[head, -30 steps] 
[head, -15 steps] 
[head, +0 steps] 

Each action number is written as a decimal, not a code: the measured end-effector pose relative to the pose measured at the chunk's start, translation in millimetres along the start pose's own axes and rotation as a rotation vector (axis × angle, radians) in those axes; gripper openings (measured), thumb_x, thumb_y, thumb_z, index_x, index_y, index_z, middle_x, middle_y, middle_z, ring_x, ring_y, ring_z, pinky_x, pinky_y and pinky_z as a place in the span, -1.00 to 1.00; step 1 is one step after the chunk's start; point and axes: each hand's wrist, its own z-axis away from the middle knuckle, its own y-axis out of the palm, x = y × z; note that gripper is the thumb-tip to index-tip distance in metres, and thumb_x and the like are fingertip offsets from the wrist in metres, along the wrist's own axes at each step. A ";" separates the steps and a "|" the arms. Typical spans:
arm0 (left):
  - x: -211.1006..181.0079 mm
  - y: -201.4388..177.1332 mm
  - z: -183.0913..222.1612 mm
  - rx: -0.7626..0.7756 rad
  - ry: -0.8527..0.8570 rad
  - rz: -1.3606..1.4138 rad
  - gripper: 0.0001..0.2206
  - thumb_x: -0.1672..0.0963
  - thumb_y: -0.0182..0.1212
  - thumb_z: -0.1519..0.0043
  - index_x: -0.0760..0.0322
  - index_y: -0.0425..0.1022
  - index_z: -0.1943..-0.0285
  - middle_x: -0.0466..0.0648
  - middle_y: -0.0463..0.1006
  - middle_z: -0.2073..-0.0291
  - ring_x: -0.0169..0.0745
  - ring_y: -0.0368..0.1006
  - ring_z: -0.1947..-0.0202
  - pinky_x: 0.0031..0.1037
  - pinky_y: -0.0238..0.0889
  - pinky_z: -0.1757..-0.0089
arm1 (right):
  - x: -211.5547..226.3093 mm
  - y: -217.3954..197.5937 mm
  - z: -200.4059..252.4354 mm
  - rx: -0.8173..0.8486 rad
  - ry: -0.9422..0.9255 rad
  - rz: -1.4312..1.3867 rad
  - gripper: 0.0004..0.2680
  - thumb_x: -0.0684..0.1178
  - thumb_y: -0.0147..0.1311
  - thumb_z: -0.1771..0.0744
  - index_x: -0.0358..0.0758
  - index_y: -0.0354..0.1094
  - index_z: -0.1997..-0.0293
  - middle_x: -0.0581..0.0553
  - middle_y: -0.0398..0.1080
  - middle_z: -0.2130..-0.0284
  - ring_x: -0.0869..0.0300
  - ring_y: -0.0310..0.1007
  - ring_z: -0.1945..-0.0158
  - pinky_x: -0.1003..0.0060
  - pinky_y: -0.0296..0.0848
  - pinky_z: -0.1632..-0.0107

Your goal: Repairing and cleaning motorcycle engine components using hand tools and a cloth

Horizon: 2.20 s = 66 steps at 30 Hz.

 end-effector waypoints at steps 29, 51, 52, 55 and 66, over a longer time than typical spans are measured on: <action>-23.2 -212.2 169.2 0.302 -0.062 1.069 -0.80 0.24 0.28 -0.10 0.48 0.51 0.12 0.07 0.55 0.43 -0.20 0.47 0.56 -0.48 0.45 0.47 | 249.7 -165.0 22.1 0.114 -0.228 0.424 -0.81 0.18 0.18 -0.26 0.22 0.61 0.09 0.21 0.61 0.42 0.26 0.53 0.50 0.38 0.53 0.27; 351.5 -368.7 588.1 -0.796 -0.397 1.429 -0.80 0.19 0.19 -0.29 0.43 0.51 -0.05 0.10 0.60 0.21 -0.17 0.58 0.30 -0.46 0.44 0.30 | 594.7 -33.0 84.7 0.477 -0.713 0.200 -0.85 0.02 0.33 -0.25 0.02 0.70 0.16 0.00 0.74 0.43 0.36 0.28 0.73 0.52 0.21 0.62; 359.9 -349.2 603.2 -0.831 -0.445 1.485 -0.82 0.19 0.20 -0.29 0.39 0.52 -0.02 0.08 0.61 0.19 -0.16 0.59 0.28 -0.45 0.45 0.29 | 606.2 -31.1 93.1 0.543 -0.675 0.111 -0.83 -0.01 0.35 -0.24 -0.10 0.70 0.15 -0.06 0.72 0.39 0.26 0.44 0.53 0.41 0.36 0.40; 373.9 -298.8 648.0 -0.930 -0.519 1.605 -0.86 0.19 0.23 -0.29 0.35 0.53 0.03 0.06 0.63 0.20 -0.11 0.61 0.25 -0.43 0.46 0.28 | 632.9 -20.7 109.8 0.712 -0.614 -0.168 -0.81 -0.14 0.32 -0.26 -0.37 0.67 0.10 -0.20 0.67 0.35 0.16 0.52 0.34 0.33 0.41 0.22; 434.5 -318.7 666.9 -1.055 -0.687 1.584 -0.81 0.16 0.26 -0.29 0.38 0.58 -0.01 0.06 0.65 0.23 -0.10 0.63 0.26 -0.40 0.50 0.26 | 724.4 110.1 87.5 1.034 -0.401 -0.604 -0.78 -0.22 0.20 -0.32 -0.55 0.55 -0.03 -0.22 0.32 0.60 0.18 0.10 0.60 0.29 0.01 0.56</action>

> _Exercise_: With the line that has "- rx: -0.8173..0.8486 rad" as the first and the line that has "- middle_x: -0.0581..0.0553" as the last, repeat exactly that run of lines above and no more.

> _Result_:
  - rx: -0.8173..0.8486 rad
  - ry: -0.9422..0.9255 rad
  - rz: -1.4312..1.3867 rad
  - gripper: 0.0004..0.2680
  - thumb_x: -0.0684..0.1178
  - thumb_y: -0.0147..0.1311
  - thumb_z: -0.1771..0.0744
  - index_x: -0.0358..0.0758
  - index_y: -0.0354..0.1094
  - index_z: -0.1997..-0.0293
  - middle_x: -0.0581..0.0553

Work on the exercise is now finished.